Today the cross has become a symbol of hope during our experiences of suffering, particularly during this period of ‘social distancing’ implemented to help reduce the risk of infection and slow the spread of coronavirus in the Victorian community.
Standing by the cross was Jesus’ mother, John, Mary the wife of Clopas, and Mary Magdalene. Notice the Gospel tells us that they are ‘standing’; the posture of prayer in Jesus’ time. The image of the cross teaches us the need to be in continuous prayer because that’s what the women and John are doing. They are offering their intense grief to God in prayer. We can do that too.
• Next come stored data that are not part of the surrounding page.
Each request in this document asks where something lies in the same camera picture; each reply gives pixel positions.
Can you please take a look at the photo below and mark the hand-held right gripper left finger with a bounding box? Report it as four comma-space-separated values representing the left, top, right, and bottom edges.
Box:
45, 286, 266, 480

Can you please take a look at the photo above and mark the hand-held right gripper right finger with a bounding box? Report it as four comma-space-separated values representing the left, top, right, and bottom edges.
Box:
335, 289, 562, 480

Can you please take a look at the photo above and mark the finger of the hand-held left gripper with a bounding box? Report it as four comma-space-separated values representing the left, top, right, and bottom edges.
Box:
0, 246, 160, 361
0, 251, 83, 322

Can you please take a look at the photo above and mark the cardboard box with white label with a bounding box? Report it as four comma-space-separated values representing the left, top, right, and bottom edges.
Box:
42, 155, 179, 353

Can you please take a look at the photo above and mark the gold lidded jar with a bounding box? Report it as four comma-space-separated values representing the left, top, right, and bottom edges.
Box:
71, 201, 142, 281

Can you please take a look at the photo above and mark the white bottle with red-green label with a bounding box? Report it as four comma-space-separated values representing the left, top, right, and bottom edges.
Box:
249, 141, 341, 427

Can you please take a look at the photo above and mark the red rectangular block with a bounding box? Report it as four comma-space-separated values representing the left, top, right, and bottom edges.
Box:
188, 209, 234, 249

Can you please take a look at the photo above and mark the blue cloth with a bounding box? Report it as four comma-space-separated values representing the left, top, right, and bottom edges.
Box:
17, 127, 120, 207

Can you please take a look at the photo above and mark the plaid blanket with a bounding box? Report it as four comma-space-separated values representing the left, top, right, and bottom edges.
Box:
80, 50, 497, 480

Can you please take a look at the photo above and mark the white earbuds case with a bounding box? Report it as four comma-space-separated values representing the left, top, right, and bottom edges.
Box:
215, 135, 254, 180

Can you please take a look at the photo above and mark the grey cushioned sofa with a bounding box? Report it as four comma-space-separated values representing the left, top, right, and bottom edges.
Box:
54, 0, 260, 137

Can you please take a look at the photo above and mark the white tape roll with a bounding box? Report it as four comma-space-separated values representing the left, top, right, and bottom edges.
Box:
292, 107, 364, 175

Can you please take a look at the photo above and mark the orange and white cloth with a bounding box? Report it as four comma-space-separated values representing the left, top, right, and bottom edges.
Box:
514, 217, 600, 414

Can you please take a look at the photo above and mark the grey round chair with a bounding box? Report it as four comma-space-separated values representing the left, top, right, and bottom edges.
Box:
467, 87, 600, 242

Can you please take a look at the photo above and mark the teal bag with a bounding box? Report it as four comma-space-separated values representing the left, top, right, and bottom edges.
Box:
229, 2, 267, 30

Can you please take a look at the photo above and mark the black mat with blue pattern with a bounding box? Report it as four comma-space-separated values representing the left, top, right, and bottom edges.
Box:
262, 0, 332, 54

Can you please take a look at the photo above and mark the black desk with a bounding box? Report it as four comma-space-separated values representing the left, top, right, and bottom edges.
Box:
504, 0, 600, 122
The Cross of Christ invites us to be lifted up; lifted up in a way that empowers us to see humanity like Christ did. Are we able to discover a new way of living, even when we find ourselves ridiculed by others because of our faith? Is it true that change and new life can emerge by embracing the cross of suffering? I like to think it does! The Cross plummets us into a deep awareness of our own fragility – the fragility of sinfulness, weakness, temptation, limitation, failure and betrayal. The power of the Cross helps us to make a transition from human failure into a life-giving awareness of God’s love for us and for the world.
The Cross is not just something that hangs on a wall in a church; or around our neck; it is within each one of us. It is in our disappointments, in our weaknesses and in our sinfulness.
Today is Good Friday. It commemorates the death of Jesus on the cross. But the cross isn’t the end of the story. It is only the beginning. We are an Easter people: a people who hang their faith, hope and lives on the Salvation of Christ who emerged from the tomb on that Easter morning 2,000 years ago.